Context and Geometry Aware Voxel Transformer for Semantic Scene Completion

Vision-based Semantic Scene Completion (SSC) has gained much attention due to its widespread applications in various 3D perception tasks. Existing sparse-to-dense approaches typically employ shared context-independent queries across various input images, which fails to capture distinctions among them as the focal regions of different inputs vary and may result in undirected feature aggregation of cross-attention. Additionally, the absence of depth information may lead to points projected onto the image plane sharing the same 2D position or similar sampling points in the feature map, resulting in depth ambiguity. In this paper, we present a novel context and geometry aware voxel transformer. It utilizes a context aware query generator to initialize context-dependent queries tailored to individual input images, effectively capturing their unique characteristics and aggregating information within the region of interest. Furthermore, it extend deformable cross-attention from 2D to 3D pixel space, enabling the differentiation of points with similar image coordinates based on their depth coordinates.
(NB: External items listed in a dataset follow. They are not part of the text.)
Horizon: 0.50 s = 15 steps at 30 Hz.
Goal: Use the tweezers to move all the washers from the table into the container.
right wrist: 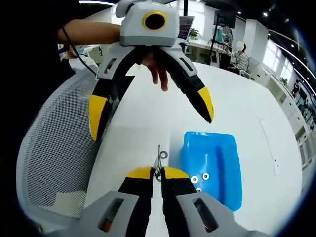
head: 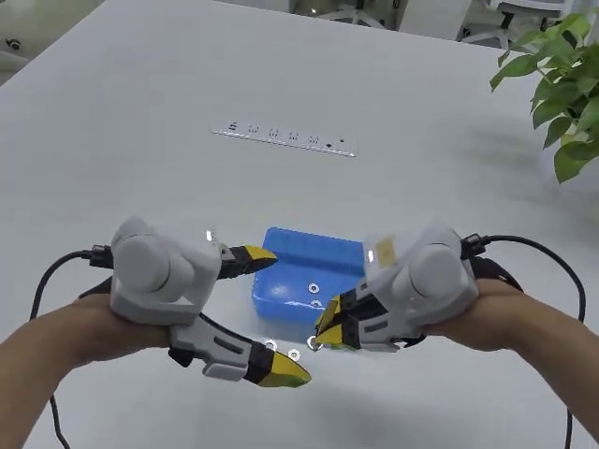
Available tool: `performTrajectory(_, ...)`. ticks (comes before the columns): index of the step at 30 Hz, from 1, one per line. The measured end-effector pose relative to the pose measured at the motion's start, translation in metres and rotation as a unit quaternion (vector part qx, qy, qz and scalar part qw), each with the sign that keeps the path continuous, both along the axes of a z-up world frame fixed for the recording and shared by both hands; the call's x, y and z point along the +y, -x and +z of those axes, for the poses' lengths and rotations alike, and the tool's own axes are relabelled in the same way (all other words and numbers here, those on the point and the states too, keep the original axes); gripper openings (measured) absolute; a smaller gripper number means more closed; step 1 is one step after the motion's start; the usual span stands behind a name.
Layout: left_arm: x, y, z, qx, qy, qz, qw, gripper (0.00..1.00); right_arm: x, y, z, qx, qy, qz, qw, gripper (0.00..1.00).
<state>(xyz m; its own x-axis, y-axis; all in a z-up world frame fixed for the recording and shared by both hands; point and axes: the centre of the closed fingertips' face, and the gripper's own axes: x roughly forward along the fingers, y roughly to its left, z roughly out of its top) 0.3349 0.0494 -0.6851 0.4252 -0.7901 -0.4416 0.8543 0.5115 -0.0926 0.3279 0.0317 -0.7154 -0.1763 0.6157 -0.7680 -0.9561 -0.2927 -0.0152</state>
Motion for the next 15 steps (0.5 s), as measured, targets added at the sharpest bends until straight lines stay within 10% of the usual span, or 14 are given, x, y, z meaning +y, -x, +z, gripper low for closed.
performTrajectory(15,0.011,-0.001,0.003,-0.006,0.004,0.017,0.9998,0.99,0.005,-0.016,0.024,-0.005,-0.014,0.001,0.9999,0.06)
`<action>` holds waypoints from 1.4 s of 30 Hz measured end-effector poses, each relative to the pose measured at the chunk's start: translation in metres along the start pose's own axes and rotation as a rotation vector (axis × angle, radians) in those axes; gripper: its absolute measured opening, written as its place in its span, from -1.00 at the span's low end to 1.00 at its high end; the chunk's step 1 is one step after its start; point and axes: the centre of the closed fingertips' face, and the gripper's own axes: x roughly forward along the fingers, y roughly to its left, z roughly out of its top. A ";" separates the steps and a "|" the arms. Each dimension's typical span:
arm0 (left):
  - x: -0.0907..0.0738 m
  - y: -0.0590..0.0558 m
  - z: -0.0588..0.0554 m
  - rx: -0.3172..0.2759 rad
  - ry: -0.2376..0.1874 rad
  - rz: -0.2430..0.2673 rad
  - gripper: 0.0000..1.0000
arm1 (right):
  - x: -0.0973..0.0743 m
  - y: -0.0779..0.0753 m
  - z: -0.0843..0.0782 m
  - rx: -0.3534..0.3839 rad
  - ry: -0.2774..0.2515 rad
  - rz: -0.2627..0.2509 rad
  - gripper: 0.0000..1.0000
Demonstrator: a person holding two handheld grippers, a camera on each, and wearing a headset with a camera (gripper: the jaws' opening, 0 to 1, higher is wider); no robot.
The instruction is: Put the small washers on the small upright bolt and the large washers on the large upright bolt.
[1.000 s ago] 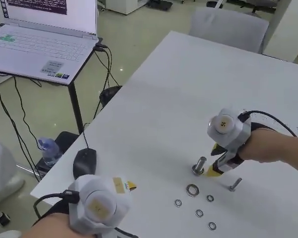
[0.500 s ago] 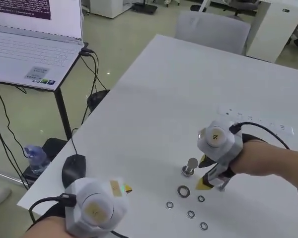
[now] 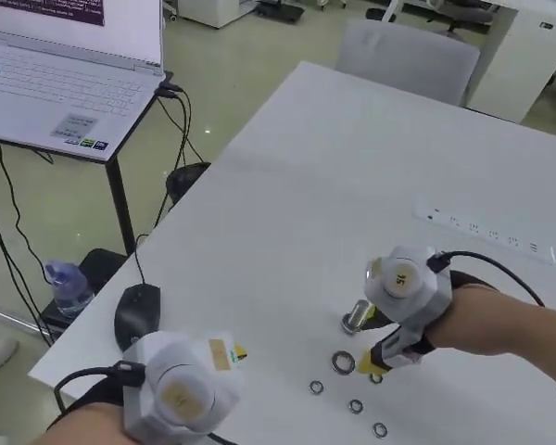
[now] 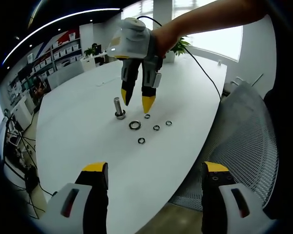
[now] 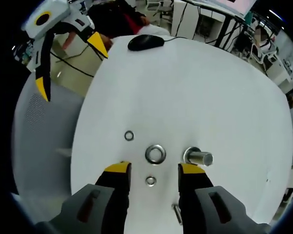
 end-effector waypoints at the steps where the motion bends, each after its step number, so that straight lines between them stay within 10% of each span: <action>1: 0.000 0.000 0.000 -0.002 -0.003 0.000 0.56 | 0.002 0.001 0.000 -0.005 0.003 0.001 -0.20; 22: -0.001 -0.002 -0.004 -0.034 -0.005 0.011 0.53 | 0.046 -0.005 -0.008 -0.006 0.056 -0.015 -0.24; 42: -0.002 -0.009 -0.011 -0.057 -0.008 0.015 0.50 | 0.048 0.000 -0.006 -0.008 0.082 -0.010 -0.36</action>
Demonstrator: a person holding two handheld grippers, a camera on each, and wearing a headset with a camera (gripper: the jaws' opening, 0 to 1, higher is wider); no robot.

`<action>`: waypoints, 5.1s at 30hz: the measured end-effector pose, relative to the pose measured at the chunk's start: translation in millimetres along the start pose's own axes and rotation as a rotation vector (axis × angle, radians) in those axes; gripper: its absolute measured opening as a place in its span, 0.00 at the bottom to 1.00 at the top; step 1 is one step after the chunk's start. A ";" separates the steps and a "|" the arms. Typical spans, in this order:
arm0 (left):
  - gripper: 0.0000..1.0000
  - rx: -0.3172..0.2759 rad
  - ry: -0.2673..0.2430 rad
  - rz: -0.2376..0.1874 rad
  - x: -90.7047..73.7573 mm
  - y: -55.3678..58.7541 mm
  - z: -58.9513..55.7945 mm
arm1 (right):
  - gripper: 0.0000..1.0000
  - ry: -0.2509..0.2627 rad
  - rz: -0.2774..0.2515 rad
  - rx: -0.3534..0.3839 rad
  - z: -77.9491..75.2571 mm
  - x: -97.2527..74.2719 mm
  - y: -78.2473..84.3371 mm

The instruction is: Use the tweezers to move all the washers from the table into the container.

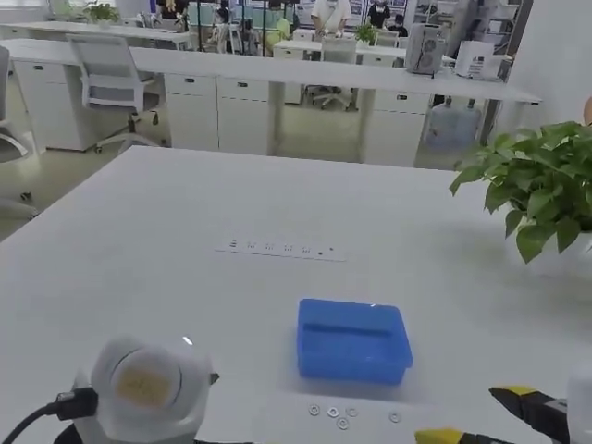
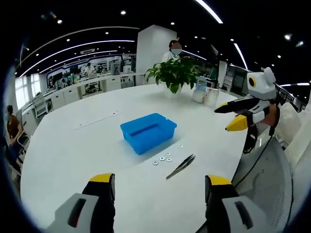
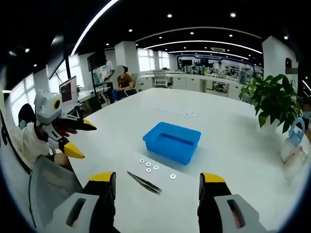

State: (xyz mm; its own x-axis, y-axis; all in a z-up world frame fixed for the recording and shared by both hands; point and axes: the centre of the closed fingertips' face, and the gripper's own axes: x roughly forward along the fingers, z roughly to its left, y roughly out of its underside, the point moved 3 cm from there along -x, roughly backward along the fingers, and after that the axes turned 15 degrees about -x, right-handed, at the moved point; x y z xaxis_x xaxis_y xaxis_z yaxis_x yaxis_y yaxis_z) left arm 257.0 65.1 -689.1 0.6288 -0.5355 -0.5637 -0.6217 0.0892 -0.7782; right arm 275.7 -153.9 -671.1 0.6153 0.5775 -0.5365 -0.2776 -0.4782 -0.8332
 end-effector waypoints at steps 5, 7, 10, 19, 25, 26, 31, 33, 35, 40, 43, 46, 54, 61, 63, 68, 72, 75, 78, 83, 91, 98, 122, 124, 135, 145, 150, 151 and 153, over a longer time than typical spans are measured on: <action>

Building upon this module, we introduce a neural network named CGFormer to achieve semantic scene completion. Simultaneously, CGFormer leverages multiple 3D representations (i.e., voxel and TPV) to boost the semantic and geometric representation abilities of the transformed 3D volume from both local and global perspectives. Experimental results demonstrate that CGFormer achieves state-of-the-art performance on the SemanticKITTI and SSCBench-KITTI-360 benchmarks, attaining a mIoU of 16.87 and 20.05, as well as an IoU of 45.99 and 48.07, respectively. Remarkably, CGFormer even outperforms approaches employing temporal images as inputs or much larger image backbone networks.

翻译：基于视觉的语义场景补全（SSC）因其在各种三维感知任务中的广泛应用而备受关注。现有的稀疏到稠密方法通常在不同输入图像间使用共享的、上下文无关的查询，这未能捕捉它们之间的差异，因为不同输入的关注区域各不相同，并可能导致交叉注意力的无向特征聚合。此外，深度信息的缺失可能导致投影到图像平面上的点共享相同的二维位置或在特征图中具有相似的采样点，从而产生深度歧义。本文提出了一种新颖的上下文与几何感知体素Transformer。它利用一个上下文感知查询生成器来初始化针对单个输入图像的上下文相关查询，有效捕捉其独特特征并在感兴趣区域内聚合信息。此外，该模型将可变形交叉注意力从二维扩展到三维像素空间，使得能够根据深度坐标区分具有相似图像坐标的点。基于此模块，我们引入了一个名为CGFormer的神经网络来实现语义场景补全。同时，CGFormer利用多种三维表示（即体素和TPV），从局部和全局两个角度提升转换后三维体量的语义与几何表示能力。实验结果表明，CGFormer在SemanticKITTI和SSCBench-KITTI-360基准测试中取得了最先进的性能，分别获得了16.87和20.05的mIoU，以及45.99和48.07的IoU。值得注意的是，CGFormer甚至优于那些使用时序图像作为输入或采用更大图像骨干网络的方法。